Provided data
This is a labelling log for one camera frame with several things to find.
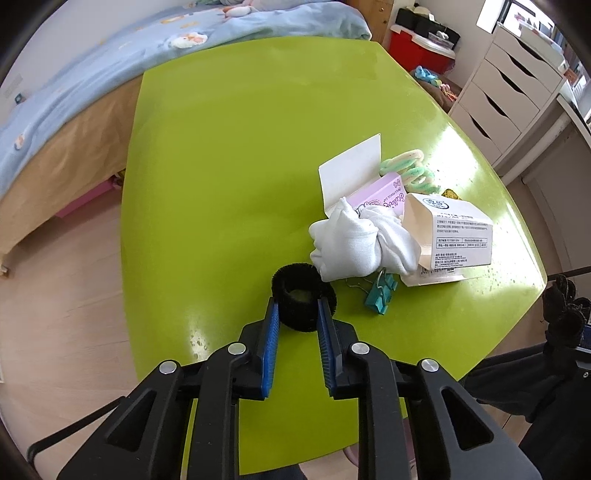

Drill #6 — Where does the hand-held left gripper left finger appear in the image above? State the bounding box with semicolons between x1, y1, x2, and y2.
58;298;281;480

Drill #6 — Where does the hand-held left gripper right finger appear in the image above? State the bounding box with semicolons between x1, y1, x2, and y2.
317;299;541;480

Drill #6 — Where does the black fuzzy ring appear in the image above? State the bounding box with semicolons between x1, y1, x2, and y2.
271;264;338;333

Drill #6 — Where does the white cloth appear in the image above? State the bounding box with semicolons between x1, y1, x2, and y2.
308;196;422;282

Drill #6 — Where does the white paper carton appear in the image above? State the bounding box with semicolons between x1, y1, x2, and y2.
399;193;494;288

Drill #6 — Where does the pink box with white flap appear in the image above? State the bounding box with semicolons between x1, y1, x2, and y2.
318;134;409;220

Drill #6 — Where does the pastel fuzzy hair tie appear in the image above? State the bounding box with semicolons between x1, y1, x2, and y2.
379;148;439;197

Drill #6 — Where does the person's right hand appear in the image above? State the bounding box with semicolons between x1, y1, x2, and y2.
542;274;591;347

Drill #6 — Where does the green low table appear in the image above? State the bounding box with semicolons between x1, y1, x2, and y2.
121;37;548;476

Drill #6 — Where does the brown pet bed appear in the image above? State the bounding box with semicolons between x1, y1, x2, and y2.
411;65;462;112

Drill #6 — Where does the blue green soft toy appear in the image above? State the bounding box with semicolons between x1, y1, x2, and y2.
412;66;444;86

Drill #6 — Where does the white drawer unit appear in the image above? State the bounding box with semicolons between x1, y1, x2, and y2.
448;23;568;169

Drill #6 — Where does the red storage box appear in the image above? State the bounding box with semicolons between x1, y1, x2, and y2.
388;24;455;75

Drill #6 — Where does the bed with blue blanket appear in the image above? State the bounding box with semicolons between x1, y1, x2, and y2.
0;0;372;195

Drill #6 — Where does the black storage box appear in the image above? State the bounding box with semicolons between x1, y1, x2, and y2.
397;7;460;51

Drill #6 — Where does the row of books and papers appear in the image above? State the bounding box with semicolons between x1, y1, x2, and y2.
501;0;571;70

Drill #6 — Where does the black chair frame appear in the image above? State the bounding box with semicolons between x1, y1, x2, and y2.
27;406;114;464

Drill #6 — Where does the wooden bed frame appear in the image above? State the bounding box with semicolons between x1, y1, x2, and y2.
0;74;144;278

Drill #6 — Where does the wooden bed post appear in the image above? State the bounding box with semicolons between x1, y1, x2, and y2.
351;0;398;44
---
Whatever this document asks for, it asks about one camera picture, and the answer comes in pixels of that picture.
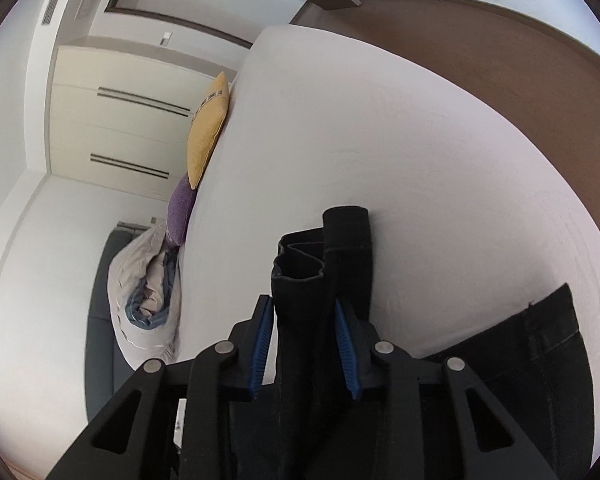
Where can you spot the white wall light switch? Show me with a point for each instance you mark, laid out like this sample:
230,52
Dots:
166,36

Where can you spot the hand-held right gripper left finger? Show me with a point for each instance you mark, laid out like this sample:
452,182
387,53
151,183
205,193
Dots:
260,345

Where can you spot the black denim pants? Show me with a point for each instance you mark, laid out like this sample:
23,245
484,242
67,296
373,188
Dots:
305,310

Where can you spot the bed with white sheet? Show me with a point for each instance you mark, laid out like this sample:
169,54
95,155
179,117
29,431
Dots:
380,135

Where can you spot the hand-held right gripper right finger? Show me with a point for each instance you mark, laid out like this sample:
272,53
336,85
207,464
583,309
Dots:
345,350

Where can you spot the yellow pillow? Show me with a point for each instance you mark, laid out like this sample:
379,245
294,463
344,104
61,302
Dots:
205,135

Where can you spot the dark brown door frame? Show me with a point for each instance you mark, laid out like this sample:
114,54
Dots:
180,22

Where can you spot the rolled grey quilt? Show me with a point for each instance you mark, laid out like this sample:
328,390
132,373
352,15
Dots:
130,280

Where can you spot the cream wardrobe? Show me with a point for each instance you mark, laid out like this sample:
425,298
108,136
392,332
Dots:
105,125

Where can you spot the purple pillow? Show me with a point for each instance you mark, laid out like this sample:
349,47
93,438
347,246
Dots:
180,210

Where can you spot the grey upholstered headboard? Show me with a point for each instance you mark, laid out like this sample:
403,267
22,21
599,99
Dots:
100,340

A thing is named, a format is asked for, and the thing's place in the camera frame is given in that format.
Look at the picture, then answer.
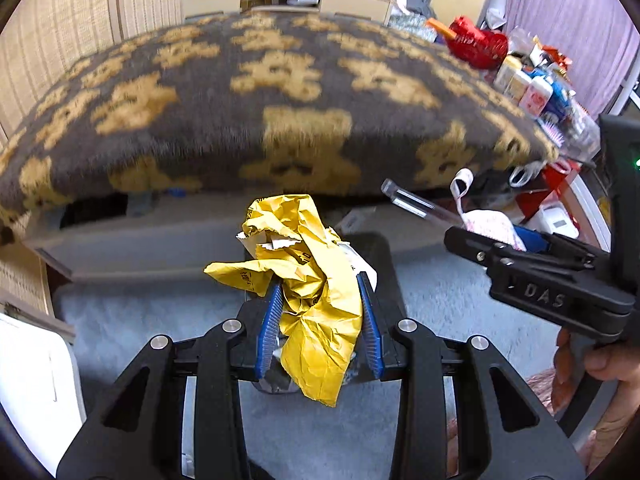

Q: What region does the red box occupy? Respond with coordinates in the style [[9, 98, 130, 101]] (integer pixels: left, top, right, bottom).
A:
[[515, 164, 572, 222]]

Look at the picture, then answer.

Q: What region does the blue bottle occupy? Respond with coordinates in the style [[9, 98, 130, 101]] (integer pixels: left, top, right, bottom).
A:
...
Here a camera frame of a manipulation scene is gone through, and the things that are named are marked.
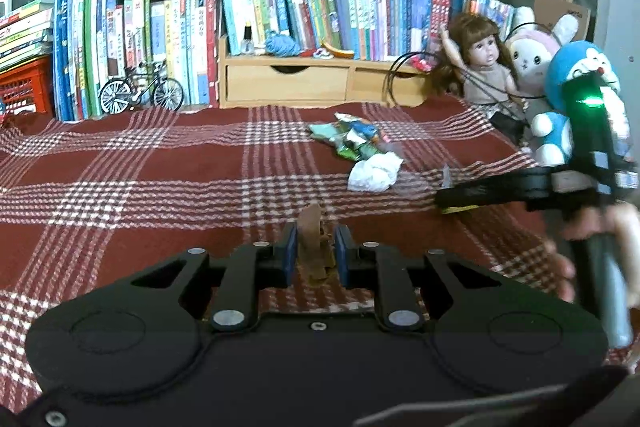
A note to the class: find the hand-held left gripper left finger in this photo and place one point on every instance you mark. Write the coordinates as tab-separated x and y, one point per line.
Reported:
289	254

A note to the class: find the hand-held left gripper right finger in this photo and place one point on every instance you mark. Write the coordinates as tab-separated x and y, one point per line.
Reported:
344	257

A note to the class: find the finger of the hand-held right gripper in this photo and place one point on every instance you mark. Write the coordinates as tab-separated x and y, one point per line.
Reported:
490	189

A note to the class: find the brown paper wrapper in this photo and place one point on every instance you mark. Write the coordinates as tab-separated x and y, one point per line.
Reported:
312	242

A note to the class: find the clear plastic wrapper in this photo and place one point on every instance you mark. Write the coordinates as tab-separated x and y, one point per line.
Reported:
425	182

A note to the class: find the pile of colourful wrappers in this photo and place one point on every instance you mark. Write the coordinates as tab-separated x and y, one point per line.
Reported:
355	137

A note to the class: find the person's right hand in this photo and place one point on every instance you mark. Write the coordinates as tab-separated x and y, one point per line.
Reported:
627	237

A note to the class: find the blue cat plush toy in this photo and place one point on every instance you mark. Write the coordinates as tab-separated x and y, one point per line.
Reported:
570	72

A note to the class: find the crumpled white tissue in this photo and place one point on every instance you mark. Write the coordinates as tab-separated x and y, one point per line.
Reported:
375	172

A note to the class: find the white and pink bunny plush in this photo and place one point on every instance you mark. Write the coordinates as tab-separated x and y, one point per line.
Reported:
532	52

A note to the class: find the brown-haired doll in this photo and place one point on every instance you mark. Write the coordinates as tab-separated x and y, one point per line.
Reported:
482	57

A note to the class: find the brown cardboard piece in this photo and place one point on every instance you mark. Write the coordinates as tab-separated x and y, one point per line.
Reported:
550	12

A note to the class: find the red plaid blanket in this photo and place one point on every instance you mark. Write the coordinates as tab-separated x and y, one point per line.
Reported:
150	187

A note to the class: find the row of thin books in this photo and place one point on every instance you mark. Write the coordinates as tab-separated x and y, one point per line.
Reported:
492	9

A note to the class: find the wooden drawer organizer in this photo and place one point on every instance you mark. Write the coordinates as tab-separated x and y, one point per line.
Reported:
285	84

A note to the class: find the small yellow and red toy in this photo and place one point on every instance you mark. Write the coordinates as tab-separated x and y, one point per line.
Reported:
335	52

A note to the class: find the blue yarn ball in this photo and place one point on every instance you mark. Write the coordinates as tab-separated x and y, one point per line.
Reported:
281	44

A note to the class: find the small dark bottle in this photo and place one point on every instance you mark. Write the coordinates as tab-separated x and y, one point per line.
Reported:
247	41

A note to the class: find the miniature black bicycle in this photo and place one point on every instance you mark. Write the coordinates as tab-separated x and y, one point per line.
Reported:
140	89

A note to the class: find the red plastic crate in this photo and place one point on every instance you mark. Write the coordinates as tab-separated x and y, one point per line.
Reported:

What the exercise asks
Find the string "yellow" in the lines above and count those lines. Give only that count.

Answer to this problem
2